Although the recession sidelined many developers' TOD plans, a handful of projects now are being proposed or brought back to life. There are 1,600 apartment units under construction within a one-mile stretch of the LYNX system and another 900 to 1,200 units are scheduled to be built in the next two years, Votaw says.
"The downtown market, from a residential perspective, has very little rental property," she says. "These apartments are capturing professionals that are working uptown but don't want the ownership commitment of a condo or town home."
Development prospects are particularly strong in Charlotte's South End historic district, where a Publix supermarket is being built, along with additional space for shops and restaurants. The development will be within walking distance of the East/West Boulevard and New Bern light-rail stations.
The South End developments that are sprouting up along the Blue Line are helping to open up the downtown market to a larger demographic, says Reconnecting America's Wood.
"Charlotte built that line and the South End blew up because it gave people a short trip into downtown," he says. "We're seeing that all over the place — in Portland, Seattle, Houston, Phoenix, Minneapolis — markets are being extended by transit lines."
In the coming years, Charlotte-area TOD is expected to spread to other areas as CATS constructs a 9.3-mile Blue Line extension from uptown to the University of North Carolina-Charlotte campus. The TOD trend will continue for some time, Votaw believes.
"Back when developers were building suburban communities, they had to differentiate their projects somehow. They would rely on architecture, or an open space or a park," she says. "Now that the tides have turned toward more of an urban market, it looks to me that developers are using transit as one of the distinguishing factors to differentiate their product from another suburban development."
After Valley Metro signed a Full Funding Grant Agreement with the FTA in 2004 for a 20-mile light-rail line serving Phoenix, Tempe and Mesa, Ariz., agency officials were unprepared for how quickly development would spring up near light-rail stations that weren't even yet built. Since the system opened in late 2008, it has attracted about $7 billion in economic development near rail stations.
One of the prime examples? CityScape, a mixed-use development located in the core of downtown Phoenix that features 1.8 million square feet of office and retail space with a mix of specialty stores, boutiques, restaurants and entertainment venues.
"Downtown Phoenix has historically been a business district. People would come to work and then leave afterwards," says Valley Metro's Foose. "The light-rail system has made it less intimidating to get downtown, and developments like CityScape give people a place to land."
In Tempe, home of Arizona State University (ASU), developments along Apache Boulevard are geared toward students and a younger demographic.
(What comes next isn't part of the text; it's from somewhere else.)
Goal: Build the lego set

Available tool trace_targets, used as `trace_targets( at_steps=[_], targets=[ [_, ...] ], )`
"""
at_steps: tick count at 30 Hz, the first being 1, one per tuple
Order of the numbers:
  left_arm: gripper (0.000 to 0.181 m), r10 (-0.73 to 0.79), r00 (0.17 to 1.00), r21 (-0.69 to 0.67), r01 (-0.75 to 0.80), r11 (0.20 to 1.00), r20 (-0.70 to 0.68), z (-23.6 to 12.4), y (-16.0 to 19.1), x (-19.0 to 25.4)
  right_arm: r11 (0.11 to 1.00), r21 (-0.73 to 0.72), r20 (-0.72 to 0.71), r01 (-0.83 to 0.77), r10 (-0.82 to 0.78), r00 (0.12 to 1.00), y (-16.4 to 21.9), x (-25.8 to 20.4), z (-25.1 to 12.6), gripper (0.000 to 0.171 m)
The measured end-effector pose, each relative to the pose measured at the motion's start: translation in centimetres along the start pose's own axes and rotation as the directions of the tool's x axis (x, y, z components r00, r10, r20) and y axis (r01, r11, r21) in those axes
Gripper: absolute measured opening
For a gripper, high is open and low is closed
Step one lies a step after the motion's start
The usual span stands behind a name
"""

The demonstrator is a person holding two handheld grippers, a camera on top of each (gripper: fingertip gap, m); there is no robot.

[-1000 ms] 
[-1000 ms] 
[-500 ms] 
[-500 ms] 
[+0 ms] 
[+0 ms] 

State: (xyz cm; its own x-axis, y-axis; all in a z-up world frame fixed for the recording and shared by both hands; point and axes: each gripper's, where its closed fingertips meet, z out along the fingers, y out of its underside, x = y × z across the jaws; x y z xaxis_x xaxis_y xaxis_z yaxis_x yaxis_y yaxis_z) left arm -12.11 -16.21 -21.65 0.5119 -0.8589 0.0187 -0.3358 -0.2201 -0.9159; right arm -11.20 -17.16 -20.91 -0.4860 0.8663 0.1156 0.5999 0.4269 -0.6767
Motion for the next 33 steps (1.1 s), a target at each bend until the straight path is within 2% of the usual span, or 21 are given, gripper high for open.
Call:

For example, Campus Suites on the Rail features 12,000 square feet of retail space and 299 residential units. Located near the McClintock/Apache Boulevard Station, the suites are a five-minute trip to the ASU campus via light rail.
"It has really expanded opportunities for students to live in nice accommodations and live a little bit more independently, and still have a seamless transportation connection to the campus," says Foose.
Valley Metro is planning a handful of light-rail extensions, and agency officials plan to be more involved in the station-area planning process. Although development planning is largely a city initiative, with city officials establishing zoning regulations, Valley Metro leaders are working with city planners to develop form-based codes that help outline the type of development they'd like to see occur near stations.
Agency officials also are determining how they could establish a public-private partnership of sorts with local cities and developers, under which Valley Metro would receive a portion of the TOD-generated revenue to reinvest in the system and maintain a state of good repair, says Foose.